Public institutions and governments at every level are carrying a growing burden: aging public buildings that cost more every year to maintain, heat, cool, and keep operational. Deferred maintenance is piling up, budgets are tightening, and expectations for modern, resilient public services aren’t slowing down. It’s no surprise that facilities teams are spending more time reacting to emergencies than planning for long-term stability.
But forward-thinking institutions are rewriting this script. Instead of letting the backlog dictate priorities, they’re turning to data, predictive planning, and strategic capital sequencing to take control, reducing fiscal risk today while strengthening public trust for tomorrow.
Below are the high-impact priorities shaping how public sector leaders are getting ahead of the problem.
Many public buildings were never designed for today’s demands, from community resilience roles to EV fleet support, and the aging infrastructure underneath is often more severe than expected.

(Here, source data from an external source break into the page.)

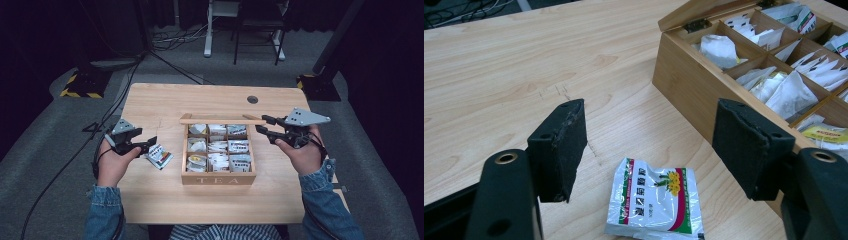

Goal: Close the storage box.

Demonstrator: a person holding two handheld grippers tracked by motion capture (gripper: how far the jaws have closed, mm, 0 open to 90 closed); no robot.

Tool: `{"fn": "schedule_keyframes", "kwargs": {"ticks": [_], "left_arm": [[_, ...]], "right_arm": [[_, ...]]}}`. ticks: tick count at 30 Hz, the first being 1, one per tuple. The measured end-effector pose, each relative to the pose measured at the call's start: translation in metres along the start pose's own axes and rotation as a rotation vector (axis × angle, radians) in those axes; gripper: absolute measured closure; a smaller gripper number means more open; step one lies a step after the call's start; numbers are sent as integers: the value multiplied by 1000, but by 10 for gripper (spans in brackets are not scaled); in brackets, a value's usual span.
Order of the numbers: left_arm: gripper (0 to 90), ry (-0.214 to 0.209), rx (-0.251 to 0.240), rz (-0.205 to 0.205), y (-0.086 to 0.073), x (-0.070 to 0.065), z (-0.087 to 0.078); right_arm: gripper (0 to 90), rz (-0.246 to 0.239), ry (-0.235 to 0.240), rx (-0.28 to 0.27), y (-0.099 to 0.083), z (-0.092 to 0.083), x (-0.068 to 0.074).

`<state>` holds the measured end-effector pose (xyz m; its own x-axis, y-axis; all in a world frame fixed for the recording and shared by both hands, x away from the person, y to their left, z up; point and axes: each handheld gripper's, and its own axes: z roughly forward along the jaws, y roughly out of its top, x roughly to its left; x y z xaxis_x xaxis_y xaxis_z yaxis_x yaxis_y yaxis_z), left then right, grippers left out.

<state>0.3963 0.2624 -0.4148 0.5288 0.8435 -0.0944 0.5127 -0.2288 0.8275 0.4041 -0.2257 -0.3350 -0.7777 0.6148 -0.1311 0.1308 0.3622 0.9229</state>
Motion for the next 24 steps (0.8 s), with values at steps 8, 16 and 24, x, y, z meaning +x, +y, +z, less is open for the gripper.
{"fn": "schedule_keyframes", "kwargs": {"ticks": [8,16,24], "left_arm": [[310,7,-4,-18,-3,5,-2],[310,0,4,-24,-4,6,0],[310,-2,10,-31,-6,9,4]], "right_arm": [[581,23,9,67,1,-2,5],[579,48,18,138,1,-4,10],[570,67,24,199,-1,-6,15]]}}
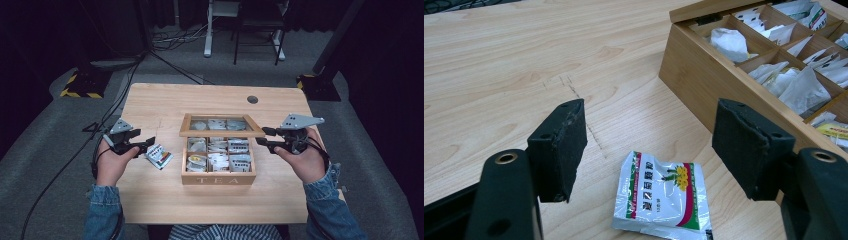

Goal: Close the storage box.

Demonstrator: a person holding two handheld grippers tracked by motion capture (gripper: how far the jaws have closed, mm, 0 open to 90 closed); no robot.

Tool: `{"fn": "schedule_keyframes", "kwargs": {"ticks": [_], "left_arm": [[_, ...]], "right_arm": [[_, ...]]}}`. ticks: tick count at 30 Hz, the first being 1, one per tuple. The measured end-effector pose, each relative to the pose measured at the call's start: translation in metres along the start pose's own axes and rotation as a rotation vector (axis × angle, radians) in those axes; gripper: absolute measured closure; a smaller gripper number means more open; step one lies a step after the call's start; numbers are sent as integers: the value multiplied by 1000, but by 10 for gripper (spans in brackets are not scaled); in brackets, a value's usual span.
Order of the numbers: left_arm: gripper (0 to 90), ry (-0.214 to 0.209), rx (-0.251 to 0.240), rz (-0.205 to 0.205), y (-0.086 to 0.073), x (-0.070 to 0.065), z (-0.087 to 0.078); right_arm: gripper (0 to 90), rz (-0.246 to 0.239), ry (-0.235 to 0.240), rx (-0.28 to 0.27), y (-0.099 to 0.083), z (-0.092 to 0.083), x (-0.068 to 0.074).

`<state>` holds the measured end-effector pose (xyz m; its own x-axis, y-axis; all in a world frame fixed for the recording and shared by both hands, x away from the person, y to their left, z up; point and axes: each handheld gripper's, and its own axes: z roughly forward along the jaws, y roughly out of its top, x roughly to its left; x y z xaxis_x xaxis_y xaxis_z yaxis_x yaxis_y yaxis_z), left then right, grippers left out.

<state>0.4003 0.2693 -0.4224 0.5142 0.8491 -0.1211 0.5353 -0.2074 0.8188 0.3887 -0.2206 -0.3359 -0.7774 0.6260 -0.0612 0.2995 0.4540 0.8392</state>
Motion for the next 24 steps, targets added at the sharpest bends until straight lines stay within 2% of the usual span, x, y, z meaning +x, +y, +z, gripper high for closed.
{"fn": "schedule_keyframes", "kwargs": {"ticks": [7,17,24], "left_arm": [[310,-9,14,-5,-1,2,5],[301,5,42,-1,-3,4,7],[302,11,39,-11,-5,6,6]], "right_arm": [[557,4,10,39,-3,1,3],[549,-1,34,125,-7,3,7],[548,5,70,177,-15,6,10]]}}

Yet 20 states make no mention of deferred maintenance in capital budgets, meaning many needs aren’t even tracked. Without asset-level visibility, budgets become reactive rather than strategic.
By centralizing condition assessments, work order histories, and utility data, agencies can pinpoint the highest-risk buildings, understand true lifecycle costs, and prioritize the projects that will prevent failures before they happen.
Proof point:
Washington, DC’s Department of General Services assessed 12.5M square feet of roof area, unlocking opportunities for solar, vegetative roofs, and cool roof restorations, reducing lifecycle emissions by 20,000 mT CO₂ and strengthening long-term reliability.
Break-fix culture creates financial volatility. A single unexpected HVAC failure at a courthouse or community center can wipe out months of planned spending. Predictive planning flips the model: assets are maintained on optimized schedules instead of crisis timelines.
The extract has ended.